Arriving in 1979, the new C-series originally had round headlamps. In 1983 the model received a facelift, changing to square headlamps. This was also when the name was changed to Resona in Japan (short for "resonate"), although Nissan Diesel reverted to using the C-series name in 1986. The second generation was available with inline-six PE6 and GD6 diesels (also available turbocharged), as well as the naturally aspirated V8 (RE8 and RF8) and V10 (RE10) diesels.
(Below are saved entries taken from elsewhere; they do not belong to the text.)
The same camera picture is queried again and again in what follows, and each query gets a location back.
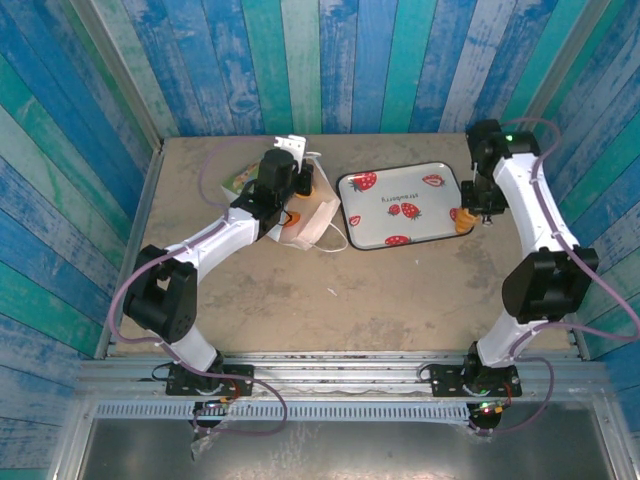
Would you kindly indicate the small fake croissant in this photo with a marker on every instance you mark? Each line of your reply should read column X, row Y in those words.
column 463, row 221

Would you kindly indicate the white paper bag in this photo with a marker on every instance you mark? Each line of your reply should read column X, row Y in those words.
column 320, row 210

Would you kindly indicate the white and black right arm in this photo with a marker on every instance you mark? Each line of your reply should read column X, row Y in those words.
column 530, row 200

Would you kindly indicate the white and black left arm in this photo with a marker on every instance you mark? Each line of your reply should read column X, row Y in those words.
column 220, row 237

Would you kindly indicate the white strawberry print tray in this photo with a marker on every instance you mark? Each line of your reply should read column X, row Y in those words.
column 380, row 215

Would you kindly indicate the grey metal sheet panel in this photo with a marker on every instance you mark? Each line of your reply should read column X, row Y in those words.
column 350, row 450

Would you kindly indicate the clear plastic scrap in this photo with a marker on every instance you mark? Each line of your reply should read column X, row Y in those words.
column 200, row 445

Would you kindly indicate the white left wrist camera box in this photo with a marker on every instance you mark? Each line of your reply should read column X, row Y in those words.
column 292, row 145

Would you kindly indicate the aluminium corner post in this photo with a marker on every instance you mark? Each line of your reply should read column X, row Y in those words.
column 555, row 75
column 122, row 75

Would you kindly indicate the aluminium table side rail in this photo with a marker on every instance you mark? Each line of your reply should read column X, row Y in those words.
column 580, row 345
column 131, row 250

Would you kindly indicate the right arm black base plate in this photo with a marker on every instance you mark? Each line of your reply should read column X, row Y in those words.
column 445, row 380

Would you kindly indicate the aluminium mounting rail frame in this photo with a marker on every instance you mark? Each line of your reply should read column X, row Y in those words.
column 340, row 372

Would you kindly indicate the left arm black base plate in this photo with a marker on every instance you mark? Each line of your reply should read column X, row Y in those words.
column 235, row 375
In New Zealand, the 14-liter GD6T-powered machines were marketed as the "Nissan Diesel Shogun."

===Lineup===
CK (4 × 2)
CD (6 × 2)
CV (6 x 2; twin front axles)
CW (6 × 4)
WK (6 × 4)
LG (Low floor 8 × 4)
LW (Low floor 6 × 4)
CK-T (4 x 2 tractors)
CW-T (6 x 4 tractors)
CF (4 x 4 snowplow)
CZ (6 x 6 snowplow)
CB (8 x 8 snowplow)
WD (oversized 6 x 4; not permitted on public roads in Japan)

The New Zealand importer also developed their own twin-steer 8 x 4 version (CGA340) with the second axle set farther forward than on Japanese-market trucks. This was also available as a conversion kit for the earlier CWA models.